# Need Help! Johanni Cichlids being harrassed



## msclark1964 (Jul 23, 2011)

In my tank full of Mbana cichlids I have 2 convicts who keep chasing my 2 johannis to the point that they are hiding in a corner at all times except feeding time. They were so stressed that I just removed them from the tank. My question is this: I only have 3 options as to where to put them: 20 gallon long community tank, 5 gallon tetra tank, or 5 gallon molly fry tank. Right now they are in a 1 gallon without a filter until I can figure out what is best to do with them. Any help would be greatly appreciated!


----------



## msclark1964 (Jul 23, 2011)

Here is an update of what is in each of my tanks:


----------



## emc7 (Jul 23, 2005)

This is where I'd either go by a plastic tub, or take the convicts to a store. They are likely to spawn, make 100 fry and take over half or more of a 55. Convicts are very territorial when spawning and will likely kill any other fish you put them in with in 30" tank or smaller.

Alternatively take the mbuna back and give the convicts the tank. Its about right for a first spawn. See if the store will give you credit for convict fry. Some will use them as feeders. And johanni and kenyi will need a 4 foot long tank soon. If you don't see a 55 or 70 in your future, sell them now before they start killing each other.


----------



## msclark1964 (Jul 23, 2011)

Took the Johannis out for a day, rearranged the tank, then put them back in. All the fish are doing great now!


----------



## lohachata (Jan 27, 2006)

just wait...the peace shall not last long...


----------



## kay-bee (Dec 6, 2006)

msclark1964 said:


> In my tank full of Mbana cichlids...


You mention "two johanni's" but:

What size is the tank, what kind of mbuna's and how many mbuna's? Also how large are they?


----------



## emc7 (Jul 23, 2005)

its in the sig


----------



## kay-bee (Dec 6, 2006)

If the sig is in this thread I cannot view it. 

I had go to View Member's profile and then to the About Me tab to see.


----------



## platies pwn (Nov 29, 2010)

Convicts aren't africans.


----------



## msclark1964 (Jul 23, 2011)

platies pwn said:


> Convicts aren't africans.


I know. We were told they were when we bought them.


----------



## msclark1964 (Jul 23, 2011)

lohachata said:


> just wait...the peace shall not last long...

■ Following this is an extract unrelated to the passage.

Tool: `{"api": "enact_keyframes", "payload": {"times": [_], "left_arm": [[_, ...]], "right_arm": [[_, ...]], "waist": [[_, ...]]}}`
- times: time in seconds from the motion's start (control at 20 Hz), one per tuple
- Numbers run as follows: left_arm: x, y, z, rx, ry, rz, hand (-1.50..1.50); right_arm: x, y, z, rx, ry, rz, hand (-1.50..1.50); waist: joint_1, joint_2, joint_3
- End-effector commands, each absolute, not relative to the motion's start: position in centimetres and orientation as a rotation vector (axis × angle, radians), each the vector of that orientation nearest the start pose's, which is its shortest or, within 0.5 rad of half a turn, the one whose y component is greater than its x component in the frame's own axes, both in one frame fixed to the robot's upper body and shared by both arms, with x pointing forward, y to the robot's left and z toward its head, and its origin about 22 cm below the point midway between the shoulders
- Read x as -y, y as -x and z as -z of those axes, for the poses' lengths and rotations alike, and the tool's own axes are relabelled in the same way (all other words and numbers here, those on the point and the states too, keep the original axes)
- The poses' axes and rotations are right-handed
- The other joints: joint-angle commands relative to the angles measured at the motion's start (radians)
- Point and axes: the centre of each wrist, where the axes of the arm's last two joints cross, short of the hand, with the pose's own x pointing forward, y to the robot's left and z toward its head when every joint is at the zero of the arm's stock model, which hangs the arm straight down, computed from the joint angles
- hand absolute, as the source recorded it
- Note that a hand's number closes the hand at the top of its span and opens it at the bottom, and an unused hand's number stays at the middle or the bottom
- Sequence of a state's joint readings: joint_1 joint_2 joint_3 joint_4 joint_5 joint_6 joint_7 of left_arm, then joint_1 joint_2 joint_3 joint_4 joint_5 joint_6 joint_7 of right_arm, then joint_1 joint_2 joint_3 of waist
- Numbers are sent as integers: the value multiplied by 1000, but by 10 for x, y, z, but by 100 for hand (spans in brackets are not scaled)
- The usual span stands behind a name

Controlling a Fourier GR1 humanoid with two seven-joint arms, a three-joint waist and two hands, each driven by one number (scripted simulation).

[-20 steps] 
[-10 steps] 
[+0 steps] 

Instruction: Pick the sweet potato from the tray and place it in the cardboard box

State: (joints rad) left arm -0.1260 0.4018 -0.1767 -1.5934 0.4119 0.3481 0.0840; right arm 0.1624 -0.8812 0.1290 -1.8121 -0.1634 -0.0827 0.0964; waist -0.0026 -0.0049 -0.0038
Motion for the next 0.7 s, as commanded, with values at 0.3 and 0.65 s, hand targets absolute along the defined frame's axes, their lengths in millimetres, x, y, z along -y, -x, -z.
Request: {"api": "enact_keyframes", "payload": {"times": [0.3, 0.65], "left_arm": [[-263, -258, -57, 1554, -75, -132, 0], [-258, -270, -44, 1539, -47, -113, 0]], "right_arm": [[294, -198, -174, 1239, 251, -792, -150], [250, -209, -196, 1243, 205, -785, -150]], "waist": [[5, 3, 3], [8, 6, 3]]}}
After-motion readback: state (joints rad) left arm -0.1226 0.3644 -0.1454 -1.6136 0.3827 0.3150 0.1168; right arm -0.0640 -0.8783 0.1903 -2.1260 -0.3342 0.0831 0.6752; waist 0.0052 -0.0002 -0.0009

So far there is still peace in the tank! Hoping it will continue.


----------



## JFancy (Sep 4, 2011)

You have 2 types of species from different regions. Pretty soon their gonna wind up killing each other. I have a mbuna tank and my johannii is the nastiest fish in there. I would give up the johannii and keep the convicts, besides africans require a higher ph.


----------



## Ladayen (Jun 20, 2011)

Johannis get very nasty as they get older, even my 3" juvie has already had his first kill. Add in the fact they are one of the largest africans.. it's tough to keep them with other tank mates.


----------